**EXERCISE DESCRIPTION:**
Give all of the data again exactly as written, omitting every image.

** DATA PROVIDED follows **

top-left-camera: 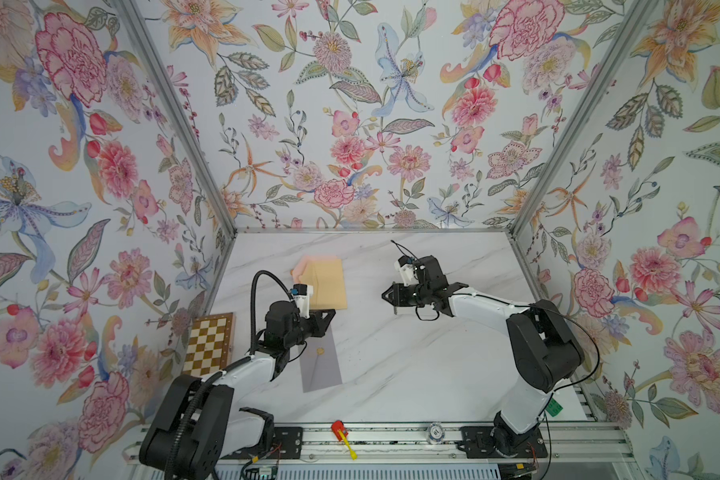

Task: Fold the letter paper in half and place it into the envelope
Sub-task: Move the envelope to the center of the board, then adjust the letter paper at the center of the board.

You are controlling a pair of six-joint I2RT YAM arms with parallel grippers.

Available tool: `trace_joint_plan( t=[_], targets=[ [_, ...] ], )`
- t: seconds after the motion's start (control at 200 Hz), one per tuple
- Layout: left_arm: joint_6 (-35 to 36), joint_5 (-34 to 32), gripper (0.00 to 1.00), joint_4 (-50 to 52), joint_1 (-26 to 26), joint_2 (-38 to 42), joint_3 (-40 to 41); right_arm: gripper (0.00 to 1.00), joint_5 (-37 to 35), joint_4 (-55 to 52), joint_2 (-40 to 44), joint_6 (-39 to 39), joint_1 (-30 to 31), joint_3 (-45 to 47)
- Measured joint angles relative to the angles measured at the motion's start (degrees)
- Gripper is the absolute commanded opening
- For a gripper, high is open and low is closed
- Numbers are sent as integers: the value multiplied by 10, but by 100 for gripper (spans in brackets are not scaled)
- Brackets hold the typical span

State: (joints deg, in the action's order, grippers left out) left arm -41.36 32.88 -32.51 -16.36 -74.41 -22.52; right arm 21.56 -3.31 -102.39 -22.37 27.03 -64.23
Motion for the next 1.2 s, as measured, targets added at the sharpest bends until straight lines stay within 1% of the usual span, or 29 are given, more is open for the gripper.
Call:
trace_joint_plan(
  t=[0.135,0.255,0.385,0.601,0.761,0.951,1.076,1.196],
  targets=[
    [0,4,18,-13,-19,-52,-43,36,-30,-94,-25,52,-53,-36],
    [-2,15,19,-38,-40,-100,-76,36,-43,-144,-62,82,-74,-59],
    [-11,26,19,-64,-54,-136,-86,35,-45,-174,-93,99,-85,-67],
    [-17,32,19,-77,-58,-171,-87,35,-42,-178,-94,104,-83,-68],
    [-18,32,19,-83,-59,-172,-87,34,-28,-142,-81,95,-67,-38],
    [-18,32,19,-83,-72,-184,-87,34,30,-97,-50,60,-41,23],
    [-17,31,19,-78,-85,-201,-91,35,61,-88,-24,54,-30,48],
    [-15,31,19,-69,-98,-219,-111,38,63,-81,24,48,-37,59]
  ],
)
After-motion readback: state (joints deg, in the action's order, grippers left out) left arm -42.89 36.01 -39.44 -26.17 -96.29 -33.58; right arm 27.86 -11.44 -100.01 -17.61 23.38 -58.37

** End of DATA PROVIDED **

**WRITTEN SOLUTION:**
top-left-camera: 

Task: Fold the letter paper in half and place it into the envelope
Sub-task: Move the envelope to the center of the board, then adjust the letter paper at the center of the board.

You are controlling a pair of six-joint I2RT YAM arms with parallel grippers.

Available tool: `trace_joint_plan( t=[_], targets=[ [_, ...] ], )`
- t: seconds after the motion's start (control at 200 Hz), one per tuple
- Layout: left_arm: joint_6 (-35 to 36), joint_5 (-34 to 32), gripper (0.00 to 1.00), joint_4 (-50 to 52), joint_1 (-26 to 26), joint_2 (-38 to 42), joint_3 (-40 to 41); right_arm: gripper (0.00 to 1.00), joint_5 (-37 to 35), joint_4 (-55 to 52), joint_2 (-40 to 44), joint_6 (-39 to 39), joint_1 (-30 to 31), joint_3 (-45 to 47)
- Measured joint angles relative to the angles measured at the motion's start (degrees)
- Gripper is the absolute commanded opening
- For a gripper, high is open and low is closed
- Numbers are sent as integers: the value multiplied by 10, but by 100 for gripper (spans in brackets are not scaled)
- Brackets hold the typical span

State: (joints deg, in the action's order, grippers left out) left arm -41.36 32.88 -32.51 -16.36 -74.41 -22.52; right arm 21.56 -3.31 -102.39 -22.37 27.03 -64.23
Motion for the next 1.2 s, as measured, targets added at the sharpest bends until straight lines stay within 1% of the usual span, or 29 are given, more is open for the gripper.
Call:
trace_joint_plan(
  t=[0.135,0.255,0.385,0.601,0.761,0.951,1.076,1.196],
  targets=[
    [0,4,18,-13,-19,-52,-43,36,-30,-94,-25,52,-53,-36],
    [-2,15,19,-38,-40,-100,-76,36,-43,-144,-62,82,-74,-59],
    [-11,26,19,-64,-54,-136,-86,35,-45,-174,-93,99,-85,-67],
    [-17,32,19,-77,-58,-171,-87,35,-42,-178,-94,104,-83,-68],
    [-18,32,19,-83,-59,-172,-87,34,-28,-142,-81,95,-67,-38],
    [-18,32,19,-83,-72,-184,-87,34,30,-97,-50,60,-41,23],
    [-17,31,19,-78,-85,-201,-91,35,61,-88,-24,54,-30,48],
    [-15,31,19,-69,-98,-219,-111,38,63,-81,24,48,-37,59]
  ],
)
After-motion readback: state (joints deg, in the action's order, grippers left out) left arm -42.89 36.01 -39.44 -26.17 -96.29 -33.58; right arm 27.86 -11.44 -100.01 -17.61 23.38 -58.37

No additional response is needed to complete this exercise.